# Tanzanian Waterpoint Analysis and Classification

# Problem Description

The Tanzanian Ministry of Water needs to ensure that clean, potable water is available to communities across Tanzania using limited resources.

That water can be provided by improving the maintenance of existing waterpoints and by expanding the number of waterpoints

If we can accurately classify a waterpoint, the Ministry will have a better understanding of their existing infrastructure, and because of cost savings, will be able to reallocate existing resources to expand the water infrastructure.

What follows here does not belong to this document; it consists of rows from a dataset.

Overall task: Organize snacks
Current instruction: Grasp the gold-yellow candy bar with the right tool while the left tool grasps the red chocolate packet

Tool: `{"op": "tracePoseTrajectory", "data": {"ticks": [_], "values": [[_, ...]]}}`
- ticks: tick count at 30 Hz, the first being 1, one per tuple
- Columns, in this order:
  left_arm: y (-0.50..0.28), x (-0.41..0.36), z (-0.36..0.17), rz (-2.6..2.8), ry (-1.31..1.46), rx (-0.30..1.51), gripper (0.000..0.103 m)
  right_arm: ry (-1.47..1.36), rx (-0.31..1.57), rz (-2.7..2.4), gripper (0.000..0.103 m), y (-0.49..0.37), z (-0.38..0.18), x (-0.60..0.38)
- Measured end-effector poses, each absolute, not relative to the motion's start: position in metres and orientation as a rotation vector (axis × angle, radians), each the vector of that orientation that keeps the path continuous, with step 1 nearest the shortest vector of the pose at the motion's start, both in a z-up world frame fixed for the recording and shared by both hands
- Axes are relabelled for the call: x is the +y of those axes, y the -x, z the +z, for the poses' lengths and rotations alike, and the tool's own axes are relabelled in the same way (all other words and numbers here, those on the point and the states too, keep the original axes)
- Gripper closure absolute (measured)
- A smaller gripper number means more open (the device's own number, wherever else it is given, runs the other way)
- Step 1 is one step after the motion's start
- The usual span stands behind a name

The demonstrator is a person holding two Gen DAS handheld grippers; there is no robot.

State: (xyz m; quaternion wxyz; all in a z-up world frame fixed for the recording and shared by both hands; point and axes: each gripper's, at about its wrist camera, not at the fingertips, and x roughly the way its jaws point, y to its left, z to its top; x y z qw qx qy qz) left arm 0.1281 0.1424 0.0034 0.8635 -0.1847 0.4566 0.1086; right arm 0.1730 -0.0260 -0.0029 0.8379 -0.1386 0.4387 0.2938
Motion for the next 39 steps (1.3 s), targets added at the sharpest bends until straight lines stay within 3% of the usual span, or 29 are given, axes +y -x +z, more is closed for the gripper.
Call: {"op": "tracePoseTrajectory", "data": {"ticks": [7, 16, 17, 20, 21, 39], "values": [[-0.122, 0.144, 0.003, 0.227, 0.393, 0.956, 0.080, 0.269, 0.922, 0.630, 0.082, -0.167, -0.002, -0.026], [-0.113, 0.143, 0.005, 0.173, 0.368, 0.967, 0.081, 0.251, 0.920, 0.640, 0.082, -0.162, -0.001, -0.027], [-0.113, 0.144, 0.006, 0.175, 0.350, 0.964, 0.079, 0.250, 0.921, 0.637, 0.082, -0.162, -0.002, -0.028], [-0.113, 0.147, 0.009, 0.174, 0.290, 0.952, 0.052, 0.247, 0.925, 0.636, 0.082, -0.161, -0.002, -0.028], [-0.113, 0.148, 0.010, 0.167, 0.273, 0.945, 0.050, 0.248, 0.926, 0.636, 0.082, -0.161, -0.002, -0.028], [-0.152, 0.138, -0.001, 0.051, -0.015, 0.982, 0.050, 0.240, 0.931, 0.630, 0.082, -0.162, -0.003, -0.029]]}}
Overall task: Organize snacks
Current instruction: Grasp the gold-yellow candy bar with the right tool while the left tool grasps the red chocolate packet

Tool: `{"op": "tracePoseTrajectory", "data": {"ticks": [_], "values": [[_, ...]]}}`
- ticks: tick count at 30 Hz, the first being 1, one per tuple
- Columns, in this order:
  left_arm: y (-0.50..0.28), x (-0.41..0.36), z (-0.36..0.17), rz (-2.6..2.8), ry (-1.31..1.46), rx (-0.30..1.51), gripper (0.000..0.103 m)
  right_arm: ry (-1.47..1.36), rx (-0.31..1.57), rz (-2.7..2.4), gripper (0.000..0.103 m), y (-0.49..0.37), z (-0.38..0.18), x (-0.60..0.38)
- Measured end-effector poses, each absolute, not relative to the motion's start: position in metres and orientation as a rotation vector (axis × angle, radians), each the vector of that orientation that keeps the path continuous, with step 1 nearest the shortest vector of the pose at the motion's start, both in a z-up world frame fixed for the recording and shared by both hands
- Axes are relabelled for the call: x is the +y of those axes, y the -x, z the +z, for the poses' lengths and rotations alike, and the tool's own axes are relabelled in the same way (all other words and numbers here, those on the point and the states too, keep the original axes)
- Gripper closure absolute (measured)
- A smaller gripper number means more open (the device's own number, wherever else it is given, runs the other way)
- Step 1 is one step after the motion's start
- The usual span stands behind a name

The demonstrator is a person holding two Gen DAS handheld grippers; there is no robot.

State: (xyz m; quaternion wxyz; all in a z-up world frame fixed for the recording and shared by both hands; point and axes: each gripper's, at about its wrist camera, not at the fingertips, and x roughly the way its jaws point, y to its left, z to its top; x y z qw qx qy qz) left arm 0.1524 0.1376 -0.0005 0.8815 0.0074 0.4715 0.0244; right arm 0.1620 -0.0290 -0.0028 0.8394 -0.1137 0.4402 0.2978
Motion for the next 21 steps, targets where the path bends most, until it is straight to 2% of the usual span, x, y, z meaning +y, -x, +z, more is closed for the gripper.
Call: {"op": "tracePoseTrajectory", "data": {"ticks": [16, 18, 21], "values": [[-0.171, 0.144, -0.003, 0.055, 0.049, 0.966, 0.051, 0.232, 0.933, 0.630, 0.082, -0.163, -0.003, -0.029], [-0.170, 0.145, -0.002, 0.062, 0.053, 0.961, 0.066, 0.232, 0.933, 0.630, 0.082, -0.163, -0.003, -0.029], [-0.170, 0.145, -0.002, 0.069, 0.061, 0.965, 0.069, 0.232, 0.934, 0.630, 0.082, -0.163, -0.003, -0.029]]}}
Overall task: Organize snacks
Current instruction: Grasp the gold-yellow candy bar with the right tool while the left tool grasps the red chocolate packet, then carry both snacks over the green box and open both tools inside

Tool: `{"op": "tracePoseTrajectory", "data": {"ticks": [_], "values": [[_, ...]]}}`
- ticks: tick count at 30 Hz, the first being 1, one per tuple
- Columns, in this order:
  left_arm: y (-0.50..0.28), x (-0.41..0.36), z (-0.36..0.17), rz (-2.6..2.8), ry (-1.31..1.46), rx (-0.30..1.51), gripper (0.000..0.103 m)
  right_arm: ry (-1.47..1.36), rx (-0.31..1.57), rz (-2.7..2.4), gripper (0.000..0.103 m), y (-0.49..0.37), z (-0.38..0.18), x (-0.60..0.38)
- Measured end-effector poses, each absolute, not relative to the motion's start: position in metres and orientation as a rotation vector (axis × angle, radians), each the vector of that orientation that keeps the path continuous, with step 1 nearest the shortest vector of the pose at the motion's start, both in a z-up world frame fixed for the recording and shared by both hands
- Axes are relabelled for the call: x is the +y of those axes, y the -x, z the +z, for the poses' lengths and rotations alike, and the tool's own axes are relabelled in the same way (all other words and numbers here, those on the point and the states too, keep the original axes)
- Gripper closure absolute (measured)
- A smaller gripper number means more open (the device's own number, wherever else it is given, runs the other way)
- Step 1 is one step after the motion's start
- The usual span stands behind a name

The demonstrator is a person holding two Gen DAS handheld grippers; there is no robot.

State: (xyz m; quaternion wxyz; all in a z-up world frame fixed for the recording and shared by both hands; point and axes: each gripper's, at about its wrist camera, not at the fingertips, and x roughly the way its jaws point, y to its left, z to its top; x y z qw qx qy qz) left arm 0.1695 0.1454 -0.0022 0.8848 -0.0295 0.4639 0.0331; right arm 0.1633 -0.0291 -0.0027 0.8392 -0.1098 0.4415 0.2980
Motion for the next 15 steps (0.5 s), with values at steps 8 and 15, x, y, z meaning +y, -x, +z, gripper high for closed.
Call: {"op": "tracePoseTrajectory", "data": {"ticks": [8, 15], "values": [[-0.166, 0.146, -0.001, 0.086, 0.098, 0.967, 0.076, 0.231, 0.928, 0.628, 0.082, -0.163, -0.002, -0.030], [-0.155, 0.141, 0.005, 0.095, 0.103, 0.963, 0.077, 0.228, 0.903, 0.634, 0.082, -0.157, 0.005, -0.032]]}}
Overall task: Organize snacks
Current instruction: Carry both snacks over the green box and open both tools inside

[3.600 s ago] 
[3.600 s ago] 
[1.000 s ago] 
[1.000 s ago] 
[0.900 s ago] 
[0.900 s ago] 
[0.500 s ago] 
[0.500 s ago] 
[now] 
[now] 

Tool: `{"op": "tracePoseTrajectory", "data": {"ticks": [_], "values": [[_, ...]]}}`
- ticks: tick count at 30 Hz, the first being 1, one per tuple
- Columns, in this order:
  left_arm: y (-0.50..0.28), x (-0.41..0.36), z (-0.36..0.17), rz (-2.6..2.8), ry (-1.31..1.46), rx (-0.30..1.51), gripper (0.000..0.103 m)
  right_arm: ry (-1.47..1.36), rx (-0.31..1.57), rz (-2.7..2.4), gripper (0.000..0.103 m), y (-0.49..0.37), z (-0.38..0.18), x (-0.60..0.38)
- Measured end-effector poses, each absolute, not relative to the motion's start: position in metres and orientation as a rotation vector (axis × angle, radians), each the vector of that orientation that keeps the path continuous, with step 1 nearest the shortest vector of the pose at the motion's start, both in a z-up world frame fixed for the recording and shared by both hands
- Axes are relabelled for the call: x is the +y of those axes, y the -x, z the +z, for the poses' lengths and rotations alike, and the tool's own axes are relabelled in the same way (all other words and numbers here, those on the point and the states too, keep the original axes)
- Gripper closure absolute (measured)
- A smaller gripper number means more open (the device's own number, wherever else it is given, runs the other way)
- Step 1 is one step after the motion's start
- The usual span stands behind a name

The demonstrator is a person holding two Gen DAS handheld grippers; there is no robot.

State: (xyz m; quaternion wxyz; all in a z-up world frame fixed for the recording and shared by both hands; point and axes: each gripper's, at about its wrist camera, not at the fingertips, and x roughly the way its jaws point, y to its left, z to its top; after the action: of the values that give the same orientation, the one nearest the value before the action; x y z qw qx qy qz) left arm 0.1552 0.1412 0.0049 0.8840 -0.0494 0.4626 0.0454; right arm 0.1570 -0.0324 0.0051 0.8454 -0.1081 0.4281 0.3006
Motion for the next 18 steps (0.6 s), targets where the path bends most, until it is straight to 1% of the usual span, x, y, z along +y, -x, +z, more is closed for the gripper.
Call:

The ministry needs to be able to predict which class the waterpoints belong to: functional, functional but need some repairs, and non-functional.

# Data

Data is provided by [Taarifa](http://taarifa.org/) and the [Tanzanian Ministry of Water](http://maji.go.tz/) originally as part of a competition hosted by [DrivenData](https://www.drivendata.org/competitions/7/pump-it-up-data-mining-the-water-table/).

# EDA / Data Cleaning

Initial EDA and Data Cleaning of the Waterpoint data is in [eda.ipynb](eda.ipynb "eda")

Visualization of Cleaned Data is in [data_viz.ipynb](data_viz.ipynb 'visuzlizations')

# Models

The following classification models were trained in the listed order.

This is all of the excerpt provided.